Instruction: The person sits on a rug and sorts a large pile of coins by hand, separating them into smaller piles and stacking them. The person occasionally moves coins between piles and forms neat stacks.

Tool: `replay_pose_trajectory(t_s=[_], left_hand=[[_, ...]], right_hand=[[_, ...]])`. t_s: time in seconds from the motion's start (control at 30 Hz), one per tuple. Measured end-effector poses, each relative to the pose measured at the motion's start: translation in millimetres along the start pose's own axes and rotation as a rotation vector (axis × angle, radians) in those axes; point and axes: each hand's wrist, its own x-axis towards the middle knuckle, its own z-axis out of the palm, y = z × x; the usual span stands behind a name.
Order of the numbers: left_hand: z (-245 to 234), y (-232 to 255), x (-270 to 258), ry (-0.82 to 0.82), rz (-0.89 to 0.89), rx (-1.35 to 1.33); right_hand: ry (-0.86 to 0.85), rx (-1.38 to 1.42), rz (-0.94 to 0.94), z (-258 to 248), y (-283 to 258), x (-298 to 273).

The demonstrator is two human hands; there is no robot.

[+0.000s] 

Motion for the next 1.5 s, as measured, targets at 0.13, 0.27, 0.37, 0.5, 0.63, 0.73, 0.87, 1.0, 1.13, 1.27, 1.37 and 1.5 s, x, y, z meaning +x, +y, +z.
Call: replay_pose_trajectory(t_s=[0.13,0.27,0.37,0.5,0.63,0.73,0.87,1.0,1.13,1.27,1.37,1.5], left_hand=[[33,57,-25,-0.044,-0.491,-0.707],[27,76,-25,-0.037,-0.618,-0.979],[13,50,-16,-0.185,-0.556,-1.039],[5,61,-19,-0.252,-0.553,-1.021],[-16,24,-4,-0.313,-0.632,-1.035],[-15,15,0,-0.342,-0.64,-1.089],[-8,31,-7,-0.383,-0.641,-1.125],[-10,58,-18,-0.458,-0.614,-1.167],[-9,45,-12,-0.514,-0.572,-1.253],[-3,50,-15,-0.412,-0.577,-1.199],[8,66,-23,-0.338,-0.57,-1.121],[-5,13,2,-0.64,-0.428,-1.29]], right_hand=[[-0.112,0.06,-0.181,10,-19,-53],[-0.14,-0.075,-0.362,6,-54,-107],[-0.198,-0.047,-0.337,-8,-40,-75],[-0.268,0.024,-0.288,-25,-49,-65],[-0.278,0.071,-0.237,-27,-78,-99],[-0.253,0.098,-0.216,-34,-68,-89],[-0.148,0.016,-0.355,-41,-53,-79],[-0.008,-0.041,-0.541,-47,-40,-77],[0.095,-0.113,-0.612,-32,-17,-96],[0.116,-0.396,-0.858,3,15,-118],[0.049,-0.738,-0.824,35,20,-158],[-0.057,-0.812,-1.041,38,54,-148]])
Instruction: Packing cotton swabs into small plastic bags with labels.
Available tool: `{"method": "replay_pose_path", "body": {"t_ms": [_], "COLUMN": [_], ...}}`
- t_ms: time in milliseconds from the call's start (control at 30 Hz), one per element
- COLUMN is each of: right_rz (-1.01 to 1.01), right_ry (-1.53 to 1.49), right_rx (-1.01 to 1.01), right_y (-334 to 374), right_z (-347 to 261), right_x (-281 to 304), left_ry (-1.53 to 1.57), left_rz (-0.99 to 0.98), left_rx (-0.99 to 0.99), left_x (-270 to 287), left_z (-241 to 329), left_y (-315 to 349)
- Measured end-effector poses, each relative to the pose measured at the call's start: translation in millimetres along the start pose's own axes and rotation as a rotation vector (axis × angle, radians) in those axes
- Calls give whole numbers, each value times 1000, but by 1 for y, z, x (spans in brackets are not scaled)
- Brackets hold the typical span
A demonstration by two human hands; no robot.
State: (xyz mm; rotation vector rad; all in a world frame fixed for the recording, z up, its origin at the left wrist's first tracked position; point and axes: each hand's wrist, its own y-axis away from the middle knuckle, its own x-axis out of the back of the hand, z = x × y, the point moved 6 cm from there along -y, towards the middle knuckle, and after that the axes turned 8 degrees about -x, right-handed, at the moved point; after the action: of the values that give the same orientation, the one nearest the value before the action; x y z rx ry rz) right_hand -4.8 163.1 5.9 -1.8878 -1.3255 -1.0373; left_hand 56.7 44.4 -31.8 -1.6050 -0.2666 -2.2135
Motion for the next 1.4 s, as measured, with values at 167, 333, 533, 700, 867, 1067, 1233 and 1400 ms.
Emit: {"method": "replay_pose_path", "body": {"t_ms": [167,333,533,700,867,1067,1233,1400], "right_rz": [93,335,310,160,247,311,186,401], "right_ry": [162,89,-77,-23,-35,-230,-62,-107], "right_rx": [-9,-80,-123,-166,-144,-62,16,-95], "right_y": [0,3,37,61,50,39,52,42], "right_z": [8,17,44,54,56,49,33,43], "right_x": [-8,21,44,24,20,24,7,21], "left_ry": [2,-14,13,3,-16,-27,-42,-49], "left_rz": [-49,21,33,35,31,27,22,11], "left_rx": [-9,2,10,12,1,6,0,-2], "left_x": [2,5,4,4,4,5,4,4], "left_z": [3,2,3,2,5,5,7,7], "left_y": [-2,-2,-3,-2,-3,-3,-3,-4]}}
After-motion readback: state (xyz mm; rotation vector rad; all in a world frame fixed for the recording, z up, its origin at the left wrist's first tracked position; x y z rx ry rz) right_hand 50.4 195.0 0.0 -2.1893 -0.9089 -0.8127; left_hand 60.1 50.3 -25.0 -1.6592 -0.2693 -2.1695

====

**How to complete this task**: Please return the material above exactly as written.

**Exercise response**:
Instruction: The person sits on a rug and sorts a large pile of coins by hand, separating them into smaller piles and stacking them. The person occasionally moves coins between piles and forms neat stacks.

Tool: `replay_pose_trajectory(t_s=[_], left_hand=[[_, ...]], right_hand=[[_, ...]])`. t_s: time in seconds from the motion's start (control at 30 Hz), one per tuple. Measured end-effector poses, each relative to the pose measured at the motion's start: translation in millimetres along the start pose's own axes and rotation as a rotation vector (axis × angle, radians) in those axes; point and axes: each hand's wrist, its own x-axis towards the middle knuckle, its own z-axis out of the palm, y = z × x; the usual span stands behind a name.
Order of the numbers: left_hand: z (-245 to 234), y (-232 to 255), x (-270 to 258), ry (-0.82 to 0.82), rz (-0.89 to 0.89), rx (-1.35 to 1.33); right_hand: ry (-0.86 to 0.85), rx (-1.38 to 1.42), rz (-0.94 to 0.94), z (-258 to 248), y (-283 to 258), x (-298 to 273).

The demonstrator is two human hands; there is no robot.

[+0.000s] 

Motion for the next 1.5 s, as measured, targets at 0.13, 0.27, 0.37, 0.5, 0.63, 0.73, 0.87, 1.0, 1.13, 1.27, 1.37 and 1.5 s, x, y, z meaning +x, +y, +z.
Call: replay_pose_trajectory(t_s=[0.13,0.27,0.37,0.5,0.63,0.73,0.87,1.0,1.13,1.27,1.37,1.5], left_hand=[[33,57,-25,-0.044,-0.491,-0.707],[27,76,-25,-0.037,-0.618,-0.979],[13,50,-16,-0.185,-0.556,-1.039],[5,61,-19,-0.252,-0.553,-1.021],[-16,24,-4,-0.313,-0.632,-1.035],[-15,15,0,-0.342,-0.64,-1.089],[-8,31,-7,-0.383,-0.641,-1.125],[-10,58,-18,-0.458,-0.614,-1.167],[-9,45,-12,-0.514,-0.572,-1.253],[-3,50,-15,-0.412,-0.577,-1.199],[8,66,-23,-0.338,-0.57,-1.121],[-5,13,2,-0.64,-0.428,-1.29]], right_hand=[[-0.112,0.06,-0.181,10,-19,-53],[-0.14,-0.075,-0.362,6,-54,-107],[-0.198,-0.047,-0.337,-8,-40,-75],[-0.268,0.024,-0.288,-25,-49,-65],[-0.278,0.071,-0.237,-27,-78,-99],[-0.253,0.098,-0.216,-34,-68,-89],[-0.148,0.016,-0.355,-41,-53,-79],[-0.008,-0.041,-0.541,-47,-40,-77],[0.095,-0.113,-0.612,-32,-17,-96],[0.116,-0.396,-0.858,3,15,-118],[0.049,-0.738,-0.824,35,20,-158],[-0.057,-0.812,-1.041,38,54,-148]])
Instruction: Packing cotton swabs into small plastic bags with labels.
Available tool: `{"method": "replay_pose_path", "body": {"t_ms": [_], "COLUMN": [_], ...}}`
- t_ms: time in milliseconds from the call's start (control at 30 Hz), one per element
- COLUMN is each of: right_rz (-1.01 to 1.01), right_ry (-1.53 to 1.49), right_rx (-1.01 to 1.01), right_y (-334 to 374), right_z (-347 to 261), right_x (-281 to 304), left_ry (-1.53 to 1.57), left_rz (-0.99 to 0.98), left_rx (-0.99 to 0.99), left_x (-270 to 287), left_z (-241 to 329), left_y (-315 to 349)
- Measured end-effector poses, each relative to the pose measured at the call's start: translation in millimetres along the start pose's own axes and rotation as a rotation vector (axis × angle, radians) in those axes
- Calls give whole numbers, each value times 1000, but by 1 for y, z, x (spans in brackets are not scaled)
- Brackets hold the typical span
A demonstration by two human hands; no robot.
State: (xyz mm; rotation vector rad; all in a world frame fixed for the recording, z up, its origin at the left wrist's first tracked position; point and axes: each hand's wrist, its own y-axis away from the middle knuckle, its own x-axis out of the back of the hand, z = x × y, the point moved 6 cm from there along -y, towards the middle knuckle, and after that the axes turned 8 degrees about -x, right-handed, at the moved point; after the action: of the values that give the same orientation, the one nearest the value before the action; x y z rx ry rz) right_hand -4.8 163.1 5.9 -1.8878 -1.3255 -1.0373; left_hand 56.7 44.4 -31.8 -1.6050 -0.2666 -2.2135
Motion for the next 1.4 s, as measured, with values at 167, 333, 533, 700, 867, 1067, 1233 and 1400 ms.
Emit: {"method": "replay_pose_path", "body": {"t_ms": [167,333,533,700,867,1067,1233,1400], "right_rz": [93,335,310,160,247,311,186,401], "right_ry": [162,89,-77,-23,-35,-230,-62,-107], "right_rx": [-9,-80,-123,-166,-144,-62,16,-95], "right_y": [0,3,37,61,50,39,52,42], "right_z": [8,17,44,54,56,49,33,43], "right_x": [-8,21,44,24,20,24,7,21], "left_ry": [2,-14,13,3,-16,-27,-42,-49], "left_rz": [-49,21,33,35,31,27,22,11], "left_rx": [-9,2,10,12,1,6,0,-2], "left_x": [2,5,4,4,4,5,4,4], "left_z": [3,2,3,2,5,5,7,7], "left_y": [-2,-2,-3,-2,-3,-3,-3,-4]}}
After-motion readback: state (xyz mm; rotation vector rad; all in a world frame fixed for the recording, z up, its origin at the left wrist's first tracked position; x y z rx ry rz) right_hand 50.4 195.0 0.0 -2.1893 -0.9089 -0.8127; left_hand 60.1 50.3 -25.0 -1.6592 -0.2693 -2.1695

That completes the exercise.